### [EXERCISE INSTRUCTIONS]
Extract the lines from the first one in the records below through the line containing "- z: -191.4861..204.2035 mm", keeping both ends and leaving out any pictures.
[Start of section]
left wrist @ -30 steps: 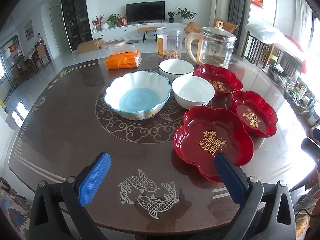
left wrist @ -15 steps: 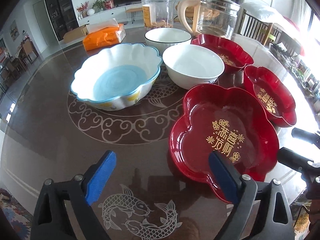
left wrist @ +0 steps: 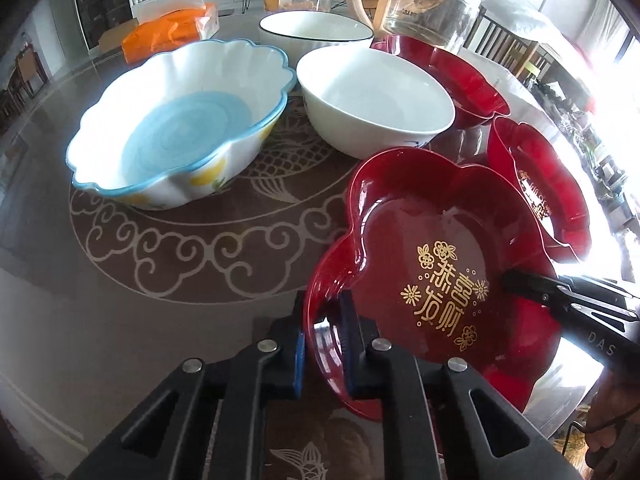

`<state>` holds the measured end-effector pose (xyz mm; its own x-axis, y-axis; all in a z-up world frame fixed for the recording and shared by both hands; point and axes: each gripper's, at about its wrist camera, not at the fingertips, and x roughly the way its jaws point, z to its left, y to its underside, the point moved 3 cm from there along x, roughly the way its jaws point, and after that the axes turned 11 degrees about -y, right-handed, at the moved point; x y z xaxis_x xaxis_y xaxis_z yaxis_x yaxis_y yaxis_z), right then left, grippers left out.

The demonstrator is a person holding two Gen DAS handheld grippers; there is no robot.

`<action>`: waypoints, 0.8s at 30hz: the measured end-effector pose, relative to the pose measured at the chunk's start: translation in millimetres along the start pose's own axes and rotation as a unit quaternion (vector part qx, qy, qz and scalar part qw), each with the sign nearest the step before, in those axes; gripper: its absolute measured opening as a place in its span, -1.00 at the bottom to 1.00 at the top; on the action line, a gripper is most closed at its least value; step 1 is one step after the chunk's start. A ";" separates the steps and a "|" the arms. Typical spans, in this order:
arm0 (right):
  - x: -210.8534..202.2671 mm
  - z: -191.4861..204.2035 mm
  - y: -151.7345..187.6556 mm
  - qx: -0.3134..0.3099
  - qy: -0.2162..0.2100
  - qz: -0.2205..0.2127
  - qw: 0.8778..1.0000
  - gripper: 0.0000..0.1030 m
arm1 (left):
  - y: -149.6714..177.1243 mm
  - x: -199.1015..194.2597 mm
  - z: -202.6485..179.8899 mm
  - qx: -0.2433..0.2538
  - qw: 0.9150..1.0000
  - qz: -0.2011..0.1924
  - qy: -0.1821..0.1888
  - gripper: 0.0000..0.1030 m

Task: Organize plates and bowls

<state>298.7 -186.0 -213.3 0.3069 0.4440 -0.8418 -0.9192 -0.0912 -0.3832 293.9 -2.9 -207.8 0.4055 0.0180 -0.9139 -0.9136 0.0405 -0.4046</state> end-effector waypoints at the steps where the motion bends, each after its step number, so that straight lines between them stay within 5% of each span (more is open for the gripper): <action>1: -1.1 -1.2 0.5 0.004 -0.003 0.002 1.000 -0.71 | 1.7 -0.5 -0.2 -0.003 1.000 0.003 0.005 -0.75; 14: -119.4 -3.3 64.1 -0.003 -0.012 -0.059 0.998 -0.78 | 72.3 -100.3 -64.4 0.026 0.997 -0.049 0.044 -0.75; 24: -136.1 -46.1 111.5 0.058 0.003 -0.062 0.996 -0.76 | 90.3 -93.1 -106.5 0.065 0.996 -0.050 0.031 -0.75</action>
<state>165.9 -297.6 -158.9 0.4204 0.4407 -0.7931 -0.8966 0.0677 -0.4377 170.5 -107.3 -162.8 0.4887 -0.0533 -0.8708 -0.8554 0.1674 -0.4903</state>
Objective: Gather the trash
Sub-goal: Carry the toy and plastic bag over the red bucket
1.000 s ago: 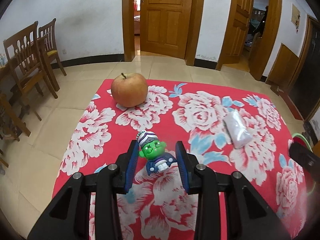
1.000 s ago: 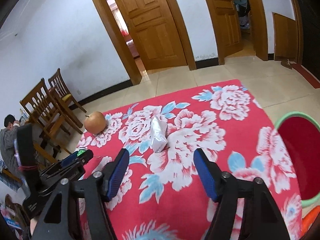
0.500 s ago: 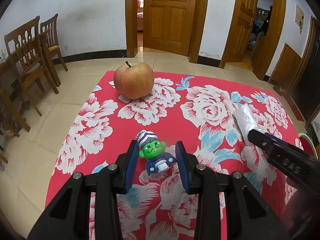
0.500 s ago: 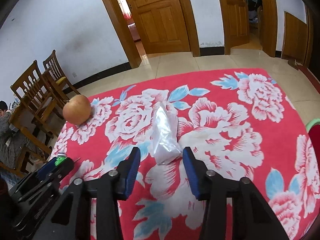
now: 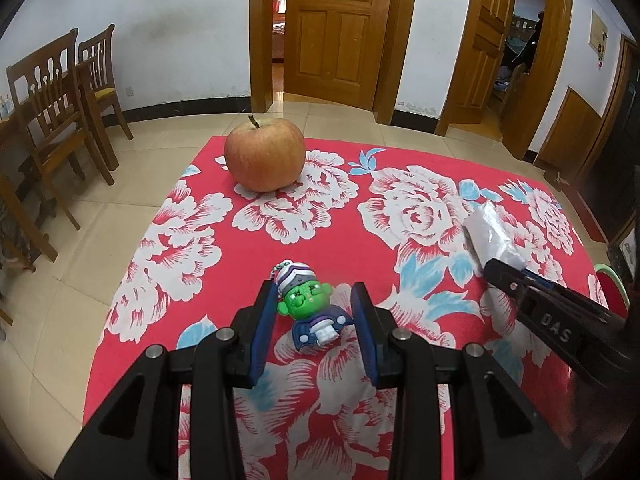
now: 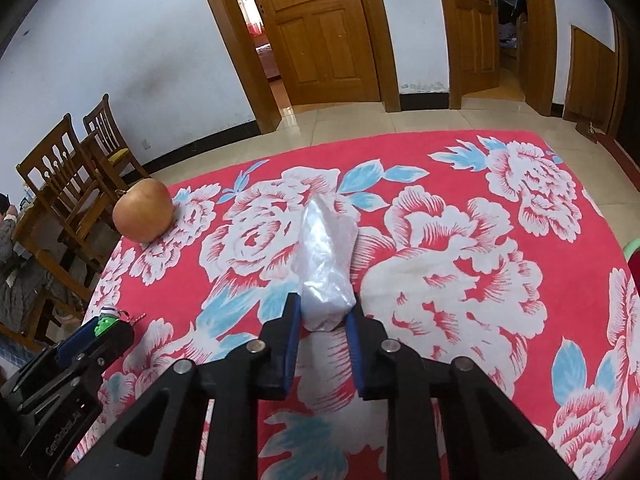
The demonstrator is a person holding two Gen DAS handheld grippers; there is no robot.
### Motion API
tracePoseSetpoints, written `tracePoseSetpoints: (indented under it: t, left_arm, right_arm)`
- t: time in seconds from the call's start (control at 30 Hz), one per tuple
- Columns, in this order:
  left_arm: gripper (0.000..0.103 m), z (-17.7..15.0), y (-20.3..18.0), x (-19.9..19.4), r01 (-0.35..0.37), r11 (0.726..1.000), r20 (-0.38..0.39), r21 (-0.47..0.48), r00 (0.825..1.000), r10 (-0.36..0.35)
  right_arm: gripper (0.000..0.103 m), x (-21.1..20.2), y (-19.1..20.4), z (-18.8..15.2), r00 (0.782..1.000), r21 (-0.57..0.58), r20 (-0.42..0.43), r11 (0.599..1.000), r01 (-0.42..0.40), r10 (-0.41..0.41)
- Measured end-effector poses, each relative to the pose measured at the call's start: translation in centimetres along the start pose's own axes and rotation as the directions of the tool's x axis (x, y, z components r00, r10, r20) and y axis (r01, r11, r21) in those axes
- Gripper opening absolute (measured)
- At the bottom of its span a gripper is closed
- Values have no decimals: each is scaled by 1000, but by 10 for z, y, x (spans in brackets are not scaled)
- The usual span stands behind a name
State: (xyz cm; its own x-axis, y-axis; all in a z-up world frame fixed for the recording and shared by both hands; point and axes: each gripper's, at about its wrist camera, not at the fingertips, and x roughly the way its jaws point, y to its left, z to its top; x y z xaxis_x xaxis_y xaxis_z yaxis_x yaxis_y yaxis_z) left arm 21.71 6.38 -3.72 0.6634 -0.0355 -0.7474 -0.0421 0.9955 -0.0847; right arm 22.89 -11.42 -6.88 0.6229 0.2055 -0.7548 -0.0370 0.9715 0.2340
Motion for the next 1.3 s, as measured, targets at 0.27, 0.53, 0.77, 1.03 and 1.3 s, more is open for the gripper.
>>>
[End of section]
### [EXPECTED ANSWER]
left wrist @ -30 steps: 
left wrist @ -15 steps: 
left wrist @ +0 steps: 

`<state>` holds the measured end-effector pose (xyz mm; its own x-axis, y-axis; all in a z-up world frame fixed for the recording and shared by both hands; point and axes: each gripper's, at about its wrist camera, not at the fingertips, and x roughly the way its jaws point, z to its left, y to its underside, the point moved 3 cm from there along x, roughly the way its jaws point, and after that the axes turned 11 degrees about -y, right-handed, at the moved point; x y z xaxis_x xaxis_y xaxis_z yaxis_x yaxis_y yaxis_z), right then left, grippers left out.

The demonstrator is a person holding two Gen DAS handheld grippers; there is no robot.

`<action>`: waypoints, 0.8s at 30hz: the measured end-effector pose, relative to the pose measured at the chunk's start: translation in millimetres along the start pose's own axes and rotation as a unit quaternion (vector part qx, qy, qz and scalar part qw), each with the sign nearest the step before, in those axes; gripper: its absolute measured opening as a place in its span, -1.00 at the bottom to 1.00 at the top; on the action line, a gripper is most closed at its least value; step 1 is one step after the chunk's start. A ";" separates the steps and a "|" the arms. Typical spans, in this order:
arm0 (right):
  - x: -210.8534..202.2671 mm
  - z: -191.4861..204.2035 mm

The response to the exercise is now finished.